* _Task statement_: Write out once more the lines running from the top of the entries below to the line with "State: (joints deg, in", both ends included.

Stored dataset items
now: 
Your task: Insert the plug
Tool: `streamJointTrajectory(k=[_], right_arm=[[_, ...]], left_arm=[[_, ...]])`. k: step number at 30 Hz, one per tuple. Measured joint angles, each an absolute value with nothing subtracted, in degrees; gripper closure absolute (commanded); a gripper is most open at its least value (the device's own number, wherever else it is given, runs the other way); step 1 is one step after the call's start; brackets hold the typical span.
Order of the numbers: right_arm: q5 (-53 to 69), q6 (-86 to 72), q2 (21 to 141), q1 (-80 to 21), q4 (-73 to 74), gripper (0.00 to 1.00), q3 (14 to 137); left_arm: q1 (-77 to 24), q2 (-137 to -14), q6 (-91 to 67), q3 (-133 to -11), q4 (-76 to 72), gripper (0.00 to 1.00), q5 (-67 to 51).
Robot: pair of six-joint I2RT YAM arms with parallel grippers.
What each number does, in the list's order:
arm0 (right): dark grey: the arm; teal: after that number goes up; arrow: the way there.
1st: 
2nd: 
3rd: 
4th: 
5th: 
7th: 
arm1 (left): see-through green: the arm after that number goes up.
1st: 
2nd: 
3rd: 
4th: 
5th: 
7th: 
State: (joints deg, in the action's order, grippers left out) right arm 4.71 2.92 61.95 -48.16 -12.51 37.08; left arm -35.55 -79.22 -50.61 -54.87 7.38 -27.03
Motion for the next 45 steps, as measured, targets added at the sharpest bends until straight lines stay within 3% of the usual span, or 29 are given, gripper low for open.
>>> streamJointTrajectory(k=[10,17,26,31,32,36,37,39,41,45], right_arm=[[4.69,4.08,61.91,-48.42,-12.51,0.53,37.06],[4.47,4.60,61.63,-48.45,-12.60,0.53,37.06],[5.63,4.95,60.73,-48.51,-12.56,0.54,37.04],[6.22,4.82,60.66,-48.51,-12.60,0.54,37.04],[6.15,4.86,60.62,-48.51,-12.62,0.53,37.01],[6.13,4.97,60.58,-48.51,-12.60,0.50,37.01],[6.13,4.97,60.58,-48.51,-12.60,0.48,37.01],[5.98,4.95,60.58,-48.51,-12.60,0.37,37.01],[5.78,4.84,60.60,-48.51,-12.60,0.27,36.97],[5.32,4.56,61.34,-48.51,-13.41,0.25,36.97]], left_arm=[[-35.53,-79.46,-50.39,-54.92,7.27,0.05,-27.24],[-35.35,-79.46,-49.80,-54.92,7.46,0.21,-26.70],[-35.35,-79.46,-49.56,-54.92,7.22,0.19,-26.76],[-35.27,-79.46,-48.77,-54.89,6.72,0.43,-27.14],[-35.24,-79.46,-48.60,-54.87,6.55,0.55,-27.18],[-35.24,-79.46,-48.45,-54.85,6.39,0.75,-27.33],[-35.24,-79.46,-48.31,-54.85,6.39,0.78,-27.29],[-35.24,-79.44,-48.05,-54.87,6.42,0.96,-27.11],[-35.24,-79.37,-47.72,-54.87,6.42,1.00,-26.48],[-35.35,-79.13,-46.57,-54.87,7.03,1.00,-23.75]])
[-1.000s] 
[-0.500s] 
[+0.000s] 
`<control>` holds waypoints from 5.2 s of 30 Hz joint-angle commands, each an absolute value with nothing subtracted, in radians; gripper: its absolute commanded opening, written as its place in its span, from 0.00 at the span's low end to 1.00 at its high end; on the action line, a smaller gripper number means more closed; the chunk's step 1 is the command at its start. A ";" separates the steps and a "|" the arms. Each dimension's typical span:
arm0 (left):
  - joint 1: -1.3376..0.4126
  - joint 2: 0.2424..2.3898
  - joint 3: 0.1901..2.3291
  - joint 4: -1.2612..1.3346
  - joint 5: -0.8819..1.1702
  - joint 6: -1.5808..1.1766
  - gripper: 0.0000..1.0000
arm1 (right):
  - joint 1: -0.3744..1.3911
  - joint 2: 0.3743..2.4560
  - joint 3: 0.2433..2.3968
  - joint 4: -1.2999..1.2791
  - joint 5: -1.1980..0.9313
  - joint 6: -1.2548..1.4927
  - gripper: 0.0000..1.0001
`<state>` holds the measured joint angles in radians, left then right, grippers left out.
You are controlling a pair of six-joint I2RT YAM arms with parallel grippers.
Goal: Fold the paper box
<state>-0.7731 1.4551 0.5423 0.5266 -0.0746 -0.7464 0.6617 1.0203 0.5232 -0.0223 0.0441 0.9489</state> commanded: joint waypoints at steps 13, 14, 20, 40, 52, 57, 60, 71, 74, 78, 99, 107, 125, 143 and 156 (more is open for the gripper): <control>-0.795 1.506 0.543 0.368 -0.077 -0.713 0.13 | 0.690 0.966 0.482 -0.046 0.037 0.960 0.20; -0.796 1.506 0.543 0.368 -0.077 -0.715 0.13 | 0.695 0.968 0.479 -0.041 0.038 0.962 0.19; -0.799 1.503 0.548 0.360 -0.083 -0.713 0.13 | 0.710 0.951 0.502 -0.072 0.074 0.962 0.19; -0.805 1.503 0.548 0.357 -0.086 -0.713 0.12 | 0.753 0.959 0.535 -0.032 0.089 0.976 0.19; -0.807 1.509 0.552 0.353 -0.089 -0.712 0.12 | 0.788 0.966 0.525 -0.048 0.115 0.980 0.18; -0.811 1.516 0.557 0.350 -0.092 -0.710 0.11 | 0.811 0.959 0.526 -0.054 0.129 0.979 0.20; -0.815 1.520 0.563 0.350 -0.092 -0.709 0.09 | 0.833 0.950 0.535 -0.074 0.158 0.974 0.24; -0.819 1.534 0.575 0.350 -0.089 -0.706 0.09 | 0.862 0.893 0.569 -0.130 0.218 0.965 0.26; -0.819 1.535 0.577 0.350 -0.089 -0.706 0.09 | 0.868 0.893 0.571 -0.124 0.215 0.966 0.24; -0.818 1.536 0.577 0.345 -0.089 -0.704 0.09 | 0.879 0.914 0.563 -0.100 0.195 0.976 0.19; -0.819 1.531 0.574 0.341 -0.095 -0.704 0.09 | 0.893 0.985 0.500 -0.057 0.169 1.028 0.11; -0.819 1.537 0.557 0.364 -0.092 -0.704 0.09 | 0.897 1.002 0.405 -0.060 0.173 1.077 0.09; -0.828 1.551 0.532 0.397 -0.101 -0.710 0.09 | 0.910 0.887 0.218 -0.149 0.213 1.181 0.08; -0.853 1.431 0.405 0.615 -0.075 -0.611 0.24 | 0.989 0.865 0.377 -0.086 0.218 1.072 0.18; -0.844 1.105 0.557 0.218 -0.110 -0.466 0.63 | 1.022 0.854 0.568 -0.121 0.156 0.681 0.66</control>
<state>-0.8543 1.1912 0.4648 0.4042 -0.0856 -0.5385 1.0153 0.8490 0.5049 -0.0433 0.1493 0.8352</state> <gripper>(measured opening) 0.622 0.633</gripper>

* _Response for this exercise_:
now: 
Your task: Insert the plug
Tool: `streamJointTrajectory(k=[_], right_arm=[[_, ...]], left_arm=[[_, ...]])`. k: step number at 30 Hz, one per tuple. Measured joint angles, each an absolute value with nothing subtracted, in degrees; gripper closure absolute (commanded); a gripper is most open at its least value (the device's own number, wherever else it is given, runs the other way); step 1 is one step after the call's start; brackets hold the typical span.
Order of the numbers: right_arm: q5 (-53 to 69), q6 (-86 to 72), q2 (21 to 141), q1 (-80 to 21), q4 (-73 to 74), gripper (0.00 to 1.00), q3 (14 to 137); left_arm: q1 (-77 to 24), q2 (-137 to -14), q6 (-91 to 67), q3 (-133 to -11), q4 (-76 to 72), gripper (0.00 to 1.00), q5 (-67 to 51).
Robot: pair of six-joint I2RT YAM arms with parallel grippers.
What each number does, in the list's order:
arm0 (right): dark grey: the arm; teal: after that number goes up; arrow: the way there.
1st: 
2nd: 
3rd: 
4th: 
5th: 
7th: 
arm1 (left): see-through green: the arm after that number goes up.
1st: 
2nd: 
3rd: 
4th: 
5th: 
7th: 
State: (joints deg, in the action's order, grippers left out) right arm 4.71 2.92 61.95 -48.16 -12.51 37.08; left arm -35.55 -79.22 -50.61 -54.87 7.38 -27.03

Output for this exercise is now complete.